En la vida hay que elegir de qué lado estás y no quedarte al margen. Detesto a los que no se mojan, a los que pasan indiferentes ante la injusticia sin pronunciarse, a los que nunca se equivocan porque nucna opinan. No se puede quedar bien con todo el mundo, no se puede rezar a Dios y al diablo, no se puede nadar y guardar la ropa, hay que lanzarse desnudo al agua sin miedo a perderlo todo. Sé que muchas veces me equivoco, que mis opiniones pueden provocar rechazo y que no tengo demasiado tacto. Sería más sencillo no hacerlo, no meterme ni siquiera en lo que me importa, guardar silencio, pero eso no va conmigo, prefiero luchar por defender aquello en lo que creo. Por eso, en esta disputa yo ya he elegido bando, ¿y tú?
miércoles, enero 31, 2018
martes, enero 30, 2018
Puede que esta sea la última vez que escriba algo aquí. Tal vez mañana pierda el interés por todo esto y lo abandone para no volver. No es una amenaza, solo una evidencia. No vamos a estar toda la vida frecuentando los mismos lugares y a las mismas personas que tan poco nos ofrecen a cambio de nuestro esfuerzo. Tal vez mañana pierda el interés por aquellos con quienes ahora comparto mi tiempo y mis ganas. No vas a estar toda la vida empeñandote en agradar a personas que te ignoran y no te valoran. Por eso, si te algo agrada, no esperes a que desaparezca para decirlo. Aprovecha cada minuto que pases junto a él, pues algún día lo echarás de menos.
lunes, enero 29, 2018
Solemos confundir realidad y ficción. Tal vez porque, descontentos con nuestra monótona vida, desearíamos que fuera cierto lo que no es más que un cuento y toda la precaución que tomamos cuando nos dicen algo en persona desaparece si lo vemos escrito en algún sitio. Pero nada es verdad ni mentira al cien por cien. Ni siquiera quien lo dice sabe si lo es. Los límites de la verdad son muy imprecisos y la interpretación que le demos a las palabras nos puede acercar o alejar radicalmente de ella con nefastas consecuencias. Por eso, no creas nada de lo que aquí escribo, pero tampoco lo ignores.
domingo, enero 28, 2018
No es cuestión de ser valientes.
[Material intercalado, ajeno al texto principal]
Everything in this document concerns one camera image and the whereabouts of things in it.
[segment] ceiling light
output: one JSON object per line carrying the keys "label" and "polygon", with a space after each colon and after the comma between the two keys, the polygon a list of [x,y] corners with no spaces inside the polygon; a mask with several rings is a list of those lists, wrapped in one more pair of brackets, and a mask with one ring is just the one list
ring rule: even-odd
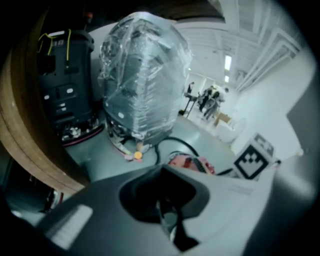
{"label": "ceiling light", "polygon": [[229,56],[229,55],[226,55],[226,56],[225,56],[224,68],[225,68],[226,70],[230,70],[231,60],[232,60],[231,56]]}

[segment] gray floor
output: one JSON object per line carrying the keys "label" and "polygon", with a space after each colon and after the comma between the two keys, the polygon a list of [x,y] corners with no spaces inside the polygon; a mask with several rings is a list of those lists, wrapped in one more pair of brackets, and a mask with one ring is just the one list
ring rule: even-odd
{"label": "gray floor", "polygon": [[[178,117],[171,136],[192,145],[200,156],[208,159],[217,173],[228,169],[234,161],[235,155],[228,145],[182,116]],[[133,141],[128,141],[125,145],[129,150],[134,150]],[[91,182],[149,167],[156,162],[153,148],[143,155],[142,162],[127,162],[108,140],[106,130],[78,145],[67,147],[66,150],[79,165],[86,168]],[[191,153],[183,144],[171,140],[161,142],[159,151],[163,161],[168,159],[172,151]]]}

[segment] wooden panel
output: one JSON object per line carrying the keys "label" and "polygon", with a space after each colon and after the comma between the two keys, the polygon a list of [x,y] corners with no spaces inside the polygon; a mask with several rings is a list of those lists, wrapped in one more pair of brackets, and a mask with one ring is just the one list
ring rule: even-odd
{"label": "wooden panel", "polygon": [[118,22],[134,12],[149,12],[170,20],[189,18],[219,18],[224,21],[219,1],[208,0],[135,0],[126,1],[81,1],[69,0],[68,4],[51,4],[48,19],[45,23],[46,32],[59,30],[83,29],[84,12],[93,13],[93,19],[86,27],[87,31]]}
{"label": "wooden panel", "polygon": [[21,34],[0,73],[0,140],[11,156],[48,186],[73,194],[88,178],[60,145],[38,88],[38,38],[45,14]]}

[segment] plastic-wrapped machine
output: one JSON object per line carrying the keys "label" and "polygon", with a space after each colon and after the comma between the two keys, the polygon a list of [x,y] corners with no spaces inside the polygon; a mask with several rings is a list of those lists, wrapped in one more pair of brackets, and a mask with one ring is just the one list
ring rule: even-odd
{"label": "plastic-wrapped machine", "polygon": [[99,83],[112,125],[146,143],[171,132],[192,59],[169,20],[148,12],[122,19],[100,49]]}

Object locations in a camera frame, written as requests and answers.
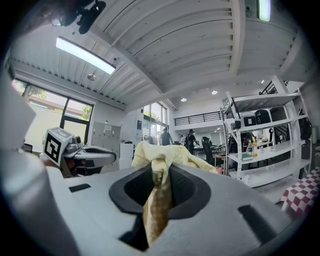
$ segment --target beige cloth
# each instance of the beige cloth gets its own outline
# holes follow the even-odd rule
[[[185,165],[211,173],[217,171],[206,161],[190,154],[184,146],[158,146],[142,141],[136,147],[132,166],[142,167],[149,163],[152,167],[154,189],[143,207],[143,223],[148,244],[151,246],[167,226],[168,212],[172,207],[170,165]]]

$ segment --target white corrugated ceiling
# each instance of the white corrugated ceiling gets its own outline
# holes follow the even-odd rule
[[[12,58],[124,105],[132,105],[137,99],[143,105],[144,99],[145,102],[158,99],[162,93],[170,98],[167,92],[177,92],[187,83],[192,83],[195,91],[202,78],[229,71],[235,43],[233,12],[237,11],[233,1],[105,2],[106,8],[94,26],[112,38],[112,46],[123,47],[133,62],[140,63],[154,79],[151,79],[153,84],[132,62],[118,56],[107,44],[97,43],[90,33],[79,35],[75,24],[70,27],[44,26],[18,39],[12,46]],[[245,0],[245,30],[241,31],[245,36],[239,73],[280,69],[297,36],[298,26],[294,19],[276,1],[272,4],[270,22],[256,18],[256,2]],[[115,65],[116,70],[109,75],[57,49],[58,36],[99,55]],[[312,56],[309,47],[304,45],[296,57],[297,62],[286,71],[286,79],[292,76],[302,80],[314,61]],[[94,74],[96,80],[90,81],[89,74]]]

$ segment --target shelf
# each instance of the shelf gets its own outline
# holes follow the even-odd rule
[[[261,109],[281,107],[286,105],[288,102],[292,101],[297,96],[299,96],[298,93],[251,95],[234,98],[234,103],[236,104],[238,111],[241,113],[246,111],[255,111]],[[225,114],[232,112],[228,99],[226,99],[222,111],[224,111]]]
[[[305,167],[309,163],[309,160],[304,159],[287,159],[282,162],[256,169],[243,170],[241,173],[241,181],[251,188],[259,187],[281,180]],[[237,177],[236,171],[229,172],[229,174],[232,178]]]
[[[265,159],[269,159],[269,158],[273,158],[276,156],[279,156],[283,153],[289,152],[303,144],[305,144],[306,142],[304,140],[301,140],[299,143],[295,143],[291,145],[291,141],[286,141],[284,143],[280,143],[277,145],[273,145],[273,146],[268,146],[265,148],[260,148],[257,150],[258,156],[254,157],[251,160],[241,160],[238,158],[238,153],[232,153],[229,154],[228,157],[234,161],[236,161],[237,163],[240,164],[249,164],[249,163],[254,163],[254,162],[258,162],[258,161],[262,161]]]
[[[261,193],[265,198],[275,204],[280,201],[281,196],[284,194],[287,188],[291,187],[299,181],[300,179],[296,177],[287,176],[283,179],[269,183],[267,185],[255,187],[254,190]]]
[[[306,115],[306,114],[298,115],[296,117],[283,119],[280,121],[267,122],[267,123],[263,123],[263,124],[252,125],[252,126],[244,126],[244,127],[241,127],[240,129],[238,129],[238,131],[240,131],[241,133],[244,133],[244,132],[248,132],[248,131],[257,131],[257,130],[261,130],[261,129],[268,129],[271,127],[281,126],[281,125],[284,125],[284,124],[287,124],[287,123],[290,123],[290,122],[293,122],[293,121],[296,121],[296,120],[299,120],[302,118],[307,118],[307,117],[308,117],[308,115]]]

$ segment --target fluorescent light
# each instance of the fluorescent light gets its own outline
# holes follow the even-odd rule
[[[97,68],[107,72],[108,74],[112,74],[116,69],[115,66],[111,65],[106,60],[102,59],[98,55],[88,51],[87,49],[77,45],[61,36],[56,38],[55,46],[67,53],[70,53],[78,58],[96,66]]]
[[[258,18],[264,22],[270,21],[271,0],[258,0]]]

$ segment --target tree
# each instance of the tree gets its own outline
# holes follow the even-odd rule
[[[23,83],[21,83],[21,89],[24,89],[25,87],[26,86]],[[45,93],[44,90],[34,88],[34,87],[29,88],[27,96],[28,96],[28,98],[30,96],[36,96],[36,97],[43,99],[43,100],[45,100],[47,98],[47,94]]]
[[[84,106],[82,108],[82,118],[81,118],[82,120],[89,121],[91,109],[92,109],[91,106]]]
[[[149,116],[149,112],[148,112],[148,111],[145,111],[144,114],[145,114],[146,116]],[[153,119],[161,122],[161,118],[160,118],[159,116],[157,116],[154,112],[151,112],[151,118],[153,118]]]
Enfrentarse al dolor desnudo como a un sacrificio purificador. No dar la razón a mercaderes que te envuelven el fracaso con promesas de gloria ineficientes. Es tu destino final. Por más que busques evitar su encuentro, todo acabará como esperas y mirar para otro lado no te servirá como huida. Sabes que debes mirar siempre antes de cruzar, utilizar guantes y demás protecciones, revisar grifos, puertas y ventanas, esperar a que pase la tormenta, asegurarte de que nunca pase nada. Eso es lo que nos han contado, pero qué aburrido es tomar tantas precauciones. No tengo miedo al dolor. Es lo que nos permite crecer y conocernos mejor. El mundo está lleno de oportunidades. Solo hay que saber aprovecharlas. Hacer lo que debes no es más que una opción.
sábado, enero 27, 2018
¿Acaso crees que ya has alcanzado la meta? ¿Piensas detenerte tras cruzar la próxima frontera? ¿Es para ti suficiente esta vida vulgar en la que tan cómodamente te has instalado? Tú no eres de los que se conforman. Será duro, fracasarás muchas veces antes de lograrlo, maldecirás tu suerte, llorarás y querrás abandonar, pero eso será lo que haga tu triunfo más bello. No puedes regocijarte en lo obtenido, apenas es un comienzo. Siempre hay un nuevo reto por superar, un último esfuerzo que realizar. No te detengas jamás, no domes tu ambición, busca siempre una cumbre mayor a la que ascender. De lo contrario, estás muerto.
viernes, enero 26, 2018
Es peligroso hablar. Arriesgarte a que tus palabras, imprudentes e impulsivas, puedan dañar a alguien. Porque todo puede ser malinterpretado y siendo así, seguro que alguien lo hará. Es imposible transmitir con precisión aquello que queremos decir. Las palabras son siempre insuficientes. Es como pintar un cuadro con tan solo un par de colores. Así que todo lo que digas será utilizado en tu contra. Deberíamos acogernos más a menudo al derecho de no hablar, negarnos a responder las preguntas, callar siempre ante la duda, contra hasta mil antes de abrir la boca, quemar todos los papeles, borrar los archivos. Así sería todo más sencillo, pero también más aburrido. Sí, lo sé, debería aprender a hacerlo, esperar antes de decir lo que pienso, ocultar con celo mis sentimientos, guardarme para mí mis opiniones, refugiarme sin pudor en la cobardía del silencio.